The ULBI Wild Thing is a German ultralight aircraft, designed by R. Kurtz and produced by Ultraleicht Bau International (ULBI), of Hassfurt. The aircraft was supplied as a kit for amateur construction or as a complete ready-to-fly-aircraft.

In the 1990s the aircraft was marketed by Air-Max GmbH of Nuremberg, Germany.

The aircraft was introduced in 1996 and production ended when ULBI went out of business in 2014.

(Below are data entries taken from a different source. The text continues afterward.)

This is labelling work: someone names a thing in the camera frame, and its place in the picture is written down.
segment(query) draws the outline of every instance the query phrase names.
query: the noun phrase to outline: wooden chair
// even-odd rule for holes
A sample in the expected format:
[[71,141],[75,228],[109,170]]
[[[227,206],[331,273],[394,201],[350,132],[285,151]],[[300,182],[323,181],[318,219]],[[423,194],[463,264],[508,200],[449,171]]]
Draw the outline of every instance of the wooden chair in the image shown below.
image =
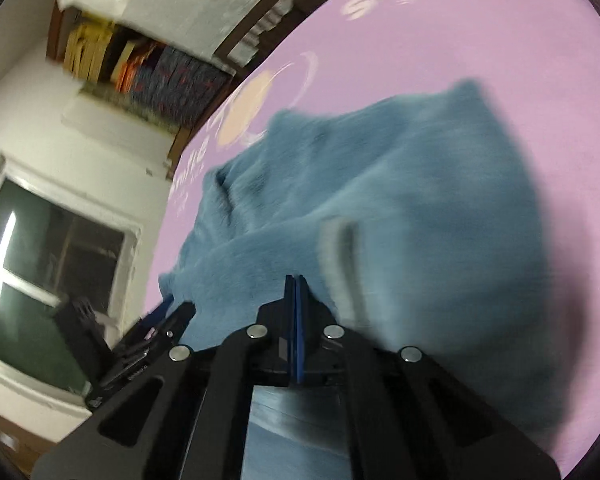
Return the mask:
[[[314,10],[309,0],[294,0],[291,11],[284,16],[275,9],[280,0],[260,0],[242,19],[214,52],[223,63],[233,68],[240,78],[246,78],[269,54]],[[256,25],[269,28],[259,34],[251,29]],[[243,41],[257,50],[245,66],[229,57],[234,47]]]

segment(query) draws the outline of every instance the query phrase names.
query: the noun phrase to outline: blue cloth
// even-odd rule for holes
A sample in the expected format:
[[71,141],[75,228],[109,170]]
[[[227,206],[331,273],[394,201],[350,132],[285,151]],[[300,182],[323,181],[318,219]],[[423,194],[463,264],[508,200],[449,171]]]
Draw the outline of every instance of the blue cloth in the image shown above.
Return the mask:
[[534,187],[474,82],[340,117],[283,111],[211,170],[160,289],[217,345],[303,274],[336,318],[415,345],[536,440],[561,412]]

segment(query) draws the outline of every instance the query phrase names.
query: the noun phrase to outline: window pane
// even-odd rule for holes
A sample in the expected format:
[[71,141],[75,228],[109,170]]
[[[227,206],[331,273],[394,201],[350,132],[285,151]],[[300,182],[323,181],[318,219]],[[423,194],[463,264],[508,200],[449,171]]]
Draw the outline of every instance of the window pane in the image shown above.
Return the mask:
[[86,296],[95,310],[106,313],[123,241],[124,233],[40,198],[11,180],[0,188],[4,268],[53,294]]
[[51,307],[0,282],[0,360],[44,383],[82,394],[86,378],[51,313]]

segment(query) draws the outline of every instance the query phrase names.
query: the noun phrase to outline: black metal bracket
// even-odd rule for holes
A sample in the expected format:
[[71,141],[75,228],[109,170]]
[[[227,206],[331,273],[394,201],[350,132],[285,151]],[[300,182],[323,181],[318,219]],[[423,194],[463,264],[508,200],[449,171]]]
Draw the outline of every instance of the black metal bracket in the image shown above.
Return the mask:
[[38,460],[33,480],[240,478],[256,384],[337,387],[354,480],[560,478],[551,457],[419,349],[382,351],[337,325],[302,276],[218,347],[155,348],[154,362],[118,374],[126,382]]

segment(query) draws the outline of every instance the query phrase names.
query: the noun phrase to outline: window
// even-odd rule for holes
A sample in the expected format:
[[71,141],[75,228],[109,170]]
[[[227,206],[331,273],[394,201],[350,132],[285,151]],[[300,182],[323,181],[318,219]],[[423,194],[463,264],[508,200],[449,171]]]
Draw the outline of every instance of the window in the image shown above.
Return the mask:
[[103,206],[0,160],[0,375],[80,402],[89,384],[51,315],[67,295],[86,296],[112,344],[137,232]]

==Design and development==
The aircraft was designed specifically for touring in Africa. It was intended to comply with the Fédération Aéronautique Internationale microlight rules. It features a strut-braced high wing, a two-seats-in-side-by-side configuration enclosed cockpit with doors for access, fixed tricycle landing gear or conventional landing gear and a single engine in tractor configuration.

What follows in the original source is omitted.